# In the following figure, O is the center of the circle such that ∠ABC

| In the following figure, O is the center of the circle such that ∠ABC = 30°, OC is the bisector of ∠BCD and ∠BCO = 20° What is ∠ODC?

A. 70°

B. 80°

C. 50°

D. 60°

### Right Answer is: B

#### SOLUTION

Join AC and AO, then ∠AOC = 2 x 30° = 60° (Angle made by a chord at centre of circle is double of the angle made by the same chord on circumference)

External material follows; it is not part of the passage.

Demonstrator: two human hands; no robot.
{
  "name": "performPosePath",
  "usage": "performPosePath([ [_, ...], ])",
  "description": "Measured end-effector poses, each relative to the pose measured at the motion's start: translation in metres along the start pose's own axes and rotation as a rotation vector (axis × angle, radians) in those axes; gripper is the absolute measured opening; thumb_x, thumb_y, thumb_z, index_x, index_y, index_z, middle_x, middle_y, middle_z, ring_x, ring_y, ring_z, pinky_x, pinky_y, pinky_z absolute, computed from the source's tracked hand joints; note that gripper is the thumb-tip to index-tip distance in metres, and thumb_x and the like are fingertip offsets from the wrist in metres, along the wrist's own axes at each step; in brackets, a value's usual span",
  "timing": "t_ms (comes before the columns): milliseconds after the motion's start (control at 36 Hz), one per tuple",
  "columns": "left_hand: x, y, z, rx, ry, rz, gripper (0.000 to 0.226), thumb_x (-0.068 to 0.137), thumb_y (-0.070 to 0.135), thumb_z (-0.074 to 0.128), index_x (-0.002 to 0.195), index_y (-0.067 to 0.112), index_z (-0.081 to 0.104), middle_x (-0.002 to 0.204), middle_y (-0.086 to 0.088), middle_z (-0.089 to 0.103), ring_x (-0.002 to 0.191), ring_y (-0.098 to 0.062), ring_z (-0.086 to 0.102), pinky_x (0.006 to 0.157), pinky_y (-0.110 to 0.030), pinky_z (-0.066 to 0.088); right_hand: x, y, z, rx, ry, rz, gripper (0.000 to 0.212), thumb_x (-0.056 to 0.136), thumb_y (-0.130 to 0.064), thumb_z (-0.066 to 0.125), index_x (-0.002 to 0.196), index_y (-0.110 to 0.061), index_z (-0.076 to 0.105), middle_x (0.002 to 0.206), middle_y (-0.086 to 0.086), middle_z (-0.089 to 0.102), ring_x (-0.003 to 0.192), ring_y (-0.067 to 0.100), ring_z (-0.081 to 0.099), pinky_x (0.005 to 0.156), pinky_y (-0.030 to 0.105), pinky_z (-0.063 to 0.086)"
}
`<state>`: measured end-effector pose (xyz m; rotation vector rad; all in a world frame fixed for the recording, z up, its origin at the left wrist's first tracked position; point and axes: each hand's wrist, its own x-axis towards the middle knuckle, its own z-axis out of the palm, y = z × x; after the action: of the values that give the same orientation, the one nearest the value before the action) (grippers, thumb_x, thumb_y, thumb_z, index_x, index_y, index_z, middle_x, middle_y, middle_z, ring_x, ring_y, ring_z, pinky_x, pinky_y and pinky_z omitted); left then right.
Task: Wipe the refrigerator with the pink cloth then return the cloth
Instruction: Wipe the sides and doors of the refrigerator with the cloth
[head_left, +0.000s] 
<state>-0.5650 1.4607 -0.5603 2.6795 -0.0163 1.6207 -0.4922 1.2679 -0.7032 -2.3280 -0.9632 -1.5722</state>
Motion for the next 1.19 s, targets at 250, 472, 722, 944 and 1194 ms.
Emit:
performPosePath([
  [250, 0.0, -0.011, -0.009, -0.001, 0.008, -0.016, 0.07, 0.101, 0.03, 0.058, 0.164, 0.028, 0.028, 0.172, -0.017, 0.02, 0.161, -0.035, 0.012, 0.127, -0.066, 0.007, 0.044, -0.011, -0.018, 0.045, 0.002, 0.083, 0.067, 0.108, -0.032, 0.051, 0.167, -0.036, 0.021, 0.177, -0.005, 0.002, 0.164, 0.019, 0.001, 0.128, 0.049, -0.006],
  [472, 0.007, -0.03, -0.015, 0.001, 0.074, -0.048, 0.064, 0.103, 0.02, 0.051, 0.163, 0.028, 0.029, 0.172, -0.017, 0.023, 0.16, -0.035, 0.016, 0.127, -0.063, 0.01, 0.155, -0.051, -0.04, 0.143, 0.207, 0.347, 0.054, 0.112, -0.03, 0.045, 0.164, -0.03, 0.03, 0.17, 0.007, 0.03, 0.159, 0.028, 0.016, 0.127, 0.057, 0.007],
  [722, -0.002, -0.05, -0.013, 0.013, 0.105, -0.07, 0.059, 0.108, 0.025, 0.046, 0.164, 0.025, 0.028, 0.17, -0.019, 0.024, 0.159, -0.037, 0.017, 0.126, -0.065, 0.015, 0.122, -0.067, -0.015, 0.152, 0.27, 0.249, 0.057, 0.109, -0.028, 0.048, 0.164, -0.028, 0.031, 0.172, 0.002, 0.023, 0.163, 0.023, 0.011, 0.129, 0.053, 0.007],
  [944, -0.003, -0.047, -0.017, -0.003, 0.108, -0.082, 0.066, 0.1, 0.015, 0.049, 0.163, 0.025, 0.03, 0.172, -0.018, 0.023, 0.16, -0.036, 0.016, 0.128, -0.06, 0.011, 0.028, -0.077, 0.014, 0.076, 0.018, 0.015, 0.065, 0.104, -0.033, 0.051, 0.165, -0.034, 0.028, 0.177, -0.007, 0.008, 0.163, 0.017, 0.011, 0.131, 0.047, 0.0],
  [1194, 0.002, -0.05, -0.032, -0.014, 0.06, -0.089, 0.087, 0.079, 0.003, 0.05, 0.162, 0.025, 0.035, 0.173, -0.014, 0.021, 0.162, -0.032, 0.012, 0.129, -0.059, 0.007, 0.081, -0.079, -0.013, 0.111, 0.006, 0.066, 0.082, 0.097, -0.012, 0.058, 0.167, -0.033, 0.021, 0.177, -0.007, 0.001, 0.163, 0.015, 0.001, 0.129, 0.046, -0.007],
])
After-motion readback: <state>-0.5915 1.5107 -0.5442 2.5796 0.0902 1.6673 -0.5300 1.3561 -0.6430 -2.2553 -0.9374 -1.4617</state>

Now, AO = CO ⇒ ∠OAC = ∠OCA = 60°

∠ACB = ∠ACO +∠OCB = 60° + 20° = 80°

In Triangle ABC;

⇒ ∠CAB = 180° – (∠ACB +∠ABC) =180° – (80° + 30°) = 70°

Also, ∠CDA is external angle of triangle BDC;

⇒ ∠CDA = ∠DCB + ∠B = 40° + 30° = 70°

Now, From triangle OAC;

OAC is an equilateral Triangle; so

⇒ CA = CO

also, in triangle CDA;

∠CDA = ∠CAD = 70°

so, CD = CO

this makes-

⇒ ∠CDO = ∠COD (in Triangle COD)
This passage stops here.